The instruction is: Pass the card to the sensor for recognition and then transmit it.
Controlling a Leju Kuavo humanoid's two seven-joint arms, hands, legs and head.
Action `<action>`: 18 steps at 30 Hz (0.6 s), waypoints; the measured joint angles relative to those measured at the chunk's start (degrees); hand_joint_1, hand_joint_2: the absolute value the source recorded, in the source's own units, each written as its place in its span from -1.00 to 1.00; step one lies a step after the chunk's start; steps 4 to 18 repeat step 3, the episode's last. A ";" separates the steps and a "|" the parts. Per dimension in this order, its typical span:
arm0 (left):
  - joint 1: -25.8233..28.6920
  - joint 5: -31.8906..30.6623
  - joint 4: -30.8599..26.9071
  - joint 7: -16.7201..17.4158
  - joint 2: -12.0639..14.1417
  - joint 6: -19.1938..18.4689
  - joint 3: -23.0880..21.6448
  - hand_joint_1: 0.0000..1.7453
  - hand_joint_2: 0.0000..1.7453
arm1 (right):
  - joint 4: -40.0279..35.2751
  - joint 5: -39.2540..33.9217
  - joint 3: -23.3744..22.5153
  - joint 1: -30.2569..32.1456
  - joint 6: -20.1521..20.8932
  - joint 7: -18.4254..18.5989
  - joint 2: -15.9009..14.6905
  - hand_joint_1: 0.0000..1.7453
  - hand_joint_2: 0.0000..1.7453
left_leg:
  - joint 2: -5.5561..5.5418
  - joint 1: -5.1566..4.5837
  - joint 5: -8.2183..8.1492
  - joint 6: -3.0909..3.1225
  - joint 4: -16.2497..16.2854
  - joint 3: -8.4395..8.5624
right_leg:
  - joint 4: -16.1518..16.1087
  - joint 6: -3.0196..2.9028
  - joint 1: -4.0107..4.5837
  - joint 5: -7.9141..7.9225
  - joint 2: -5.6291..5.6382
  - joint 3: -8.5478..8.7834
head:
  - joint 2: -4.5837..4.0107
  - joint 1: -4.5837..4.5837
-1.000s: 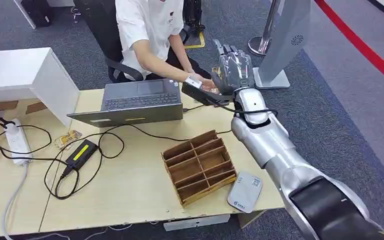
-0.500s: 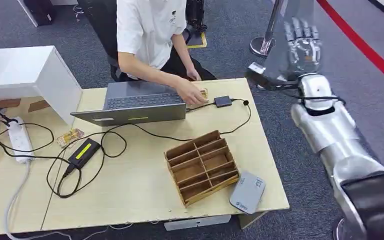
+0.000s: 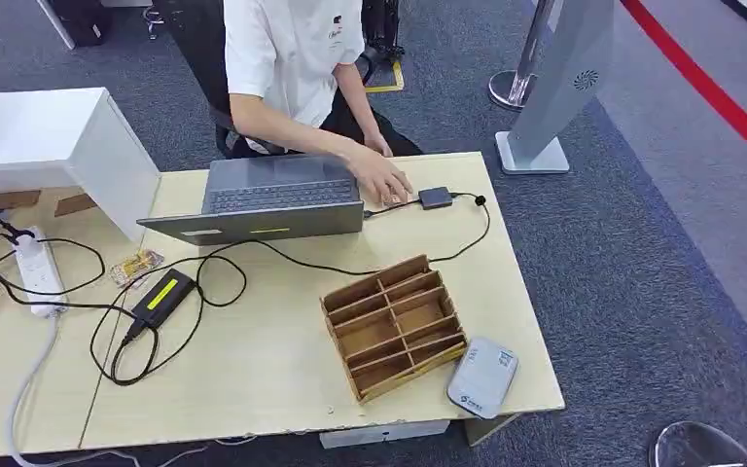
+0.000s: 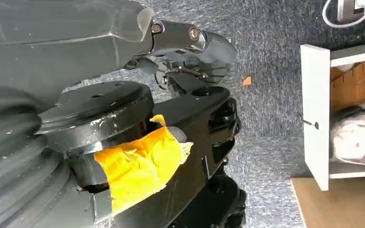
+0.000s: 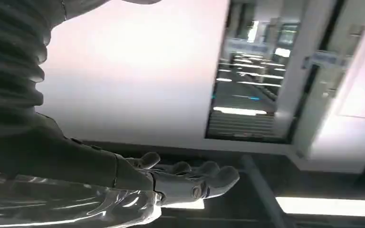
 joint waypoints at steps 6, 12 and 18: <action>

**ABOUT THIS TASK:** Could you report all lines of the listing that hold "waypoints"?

**FINISHED EXERCISE:**
Action `<action>`: 18 steps at 30 Hz (0.6 s), waypoints; the measured joint angles relative to those measured at the chunk's start (degrees); hand_joint_1, hand_joint_2: the absolute value the source recorded, in the source's own units, each written as its place in its span from -1.00 to 1.00; step one lies a step after the chunk's start; steps 4 to 18 repeat step 3, the episode's last. A ";" separates the steps and a "|" the parts. Per dimension in this order, its typical span:
 joint waypoints at steps 6, 12 and 18: <action>

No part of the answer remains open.